When the string "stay" occurs in a line of the listing below, return that line.

--- Stored data ---

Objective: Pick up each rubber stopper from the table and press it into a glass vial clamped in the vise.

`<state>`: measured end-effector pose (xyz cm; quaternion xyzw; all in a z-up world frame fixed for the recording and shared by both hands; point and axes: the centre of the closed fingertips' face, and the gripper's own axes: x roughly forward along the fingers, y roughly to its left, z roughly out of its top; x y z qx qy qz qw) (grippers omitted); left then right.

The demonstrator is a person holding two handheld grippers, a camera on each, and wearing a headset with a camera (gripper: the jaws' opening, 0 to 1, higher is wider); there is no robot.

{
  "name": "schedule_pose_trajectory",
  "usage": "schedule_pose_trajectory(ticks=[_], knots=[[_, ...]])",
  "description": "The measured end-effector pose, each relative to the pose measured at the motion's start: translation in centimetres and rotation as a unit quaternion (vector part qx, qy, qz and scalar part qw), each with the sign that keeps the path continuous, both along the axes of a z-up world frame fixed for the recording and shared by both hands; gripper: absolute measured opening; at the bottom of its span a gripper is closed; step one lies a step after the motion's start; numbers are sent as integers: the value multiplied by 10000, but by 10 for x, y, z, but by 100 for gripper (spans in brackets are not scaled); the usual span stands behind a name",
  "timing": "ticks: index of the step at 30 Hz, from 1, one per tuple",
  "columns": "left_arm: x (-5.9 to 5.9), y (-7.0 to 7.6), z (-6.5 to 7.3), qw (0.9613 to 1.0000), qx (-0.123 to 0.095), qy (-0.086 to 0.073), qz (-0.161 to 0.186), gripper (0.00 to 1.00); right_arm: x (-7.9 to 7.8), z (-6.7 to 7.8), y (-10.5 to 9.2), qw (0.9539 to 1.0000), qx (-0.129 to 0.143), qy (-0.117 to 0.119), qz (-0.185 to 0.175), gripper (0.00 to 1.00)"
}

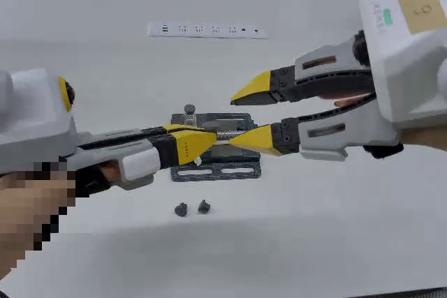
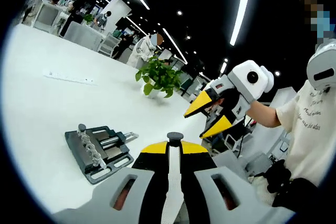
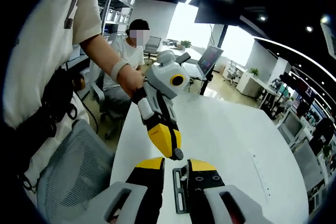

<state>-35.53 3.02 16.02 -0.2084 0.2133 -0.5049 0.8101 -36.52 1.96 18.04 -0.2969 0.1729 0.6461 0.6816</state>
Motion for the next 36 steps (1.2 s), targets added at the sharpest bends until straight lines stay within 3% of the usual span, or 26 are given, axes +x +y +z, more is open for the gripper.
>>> schedule_pose_trajectory(ticks=[2,3,4,5,7,12,15,16,18,20,36], knots=[[-2,-2,0,9998,120,-157,-60,3,0,-3,1,9999,-17,109,69,10],[-3,-3,0,9993,225,-302,-88,3,0,-9,-1,9993,-122,353,43,14],[-4,-4,0,9989,276,-353,-128,3,-2,-13,-1,9986,-191,483,42,17],[-3,-2,-4,9978,404,-502,-177,3,-5,-17,0,9979,-230,603,74,18],[-5,-4,-6,9950,614,-731,-296,3,-3,-20,1,9978,-285,588,110,16],[-8,-7,-14,9853,1131,-1196,-466,3,-6,-25,2,9959,-501,720,228,17],[-13,-12,-20,9734,1549,-1561,-649,3,-9,-28,2,9936,-684,812,380,18],[-14,-13,-21,9710,1611,-1625,-699,3,-10,-30,1,9929,-742,824,423,17],[-17,-18,-23,9690,1685,-1644,-753,3,-11,-34,1,9918,-857,806,493,17],[-18,-20,-25,9627,1854,-1803,-800,3,-14,-40,-1,9893,-1016,862,591,17],[-26,-20,-38,9613,1933,-1671,-1027,3,-24,-56,-3,9824,-1390,889,876,11]])
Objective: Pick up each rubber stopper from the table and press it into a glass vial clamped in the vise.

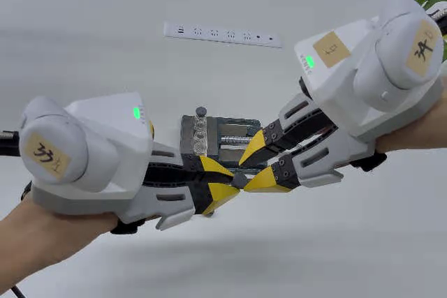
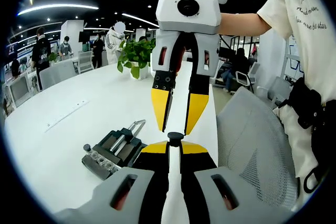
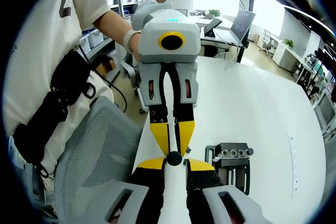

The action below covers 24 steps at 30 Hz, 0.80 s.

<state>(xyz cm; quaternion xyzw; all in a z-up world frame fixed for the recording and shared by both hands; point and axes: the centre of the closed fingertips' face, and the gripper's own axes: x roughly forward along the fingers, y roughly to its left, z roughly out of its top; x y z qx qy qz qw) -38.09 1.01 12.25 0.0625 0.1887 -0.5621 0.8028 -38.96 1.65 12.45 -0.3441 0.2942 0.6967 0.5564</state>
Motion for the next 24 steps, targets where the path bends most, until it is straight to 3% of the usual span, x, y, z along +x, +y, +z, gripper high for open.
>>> schedule_pose_trajectory(ticks=[8,24], knots=[[-4,-1,-3,10000,6,57,-28,3,-7,-3,2,9999,-48,37,126,9],[-9,-2,-4,9999,-77,143,-27,2,-10,-7,1,9984,-193,-231,487,8]])
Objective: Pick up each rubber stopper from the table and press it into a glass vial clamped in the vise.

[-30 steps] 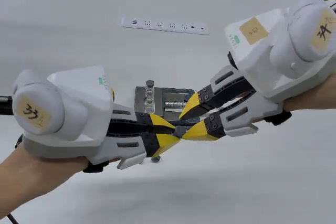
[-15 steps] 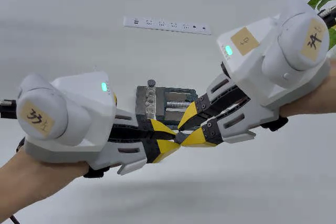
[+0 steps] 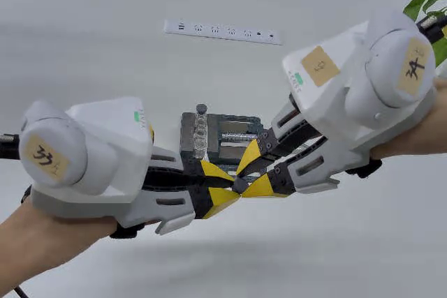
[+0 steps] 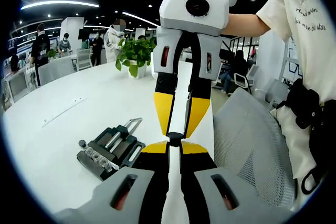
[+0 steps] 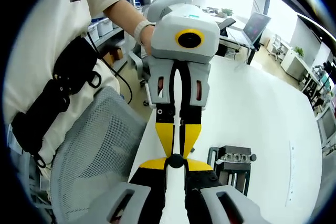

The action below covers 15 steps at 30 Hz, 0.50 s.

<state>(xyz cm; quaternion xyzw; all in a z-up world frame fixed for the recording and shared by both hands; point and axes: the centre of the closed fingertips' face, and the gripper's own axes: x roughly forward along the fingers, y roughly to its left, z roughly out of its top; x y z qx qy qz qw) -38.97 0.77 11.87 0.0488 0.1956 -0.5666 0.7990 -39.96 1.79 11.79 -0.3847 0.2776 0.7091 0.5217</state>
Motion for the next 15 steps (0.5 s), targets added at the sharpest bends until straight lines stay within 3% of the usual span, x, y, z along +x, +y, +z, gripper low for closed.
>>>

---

_Final answer_:
Motion for the next 36 steps (1.2 s), targets added at the sharpest bends until straight lines stay within 3% of the usual span, or 26 are given, axes +x +y +z, more is open for the gripper.
Motion for the next 15 steps (0.5 s), targets added at the sharpest bends until straight lines stay within 3% of the usual span, x, y, z along +x, +y, +z, gripper low for closed.

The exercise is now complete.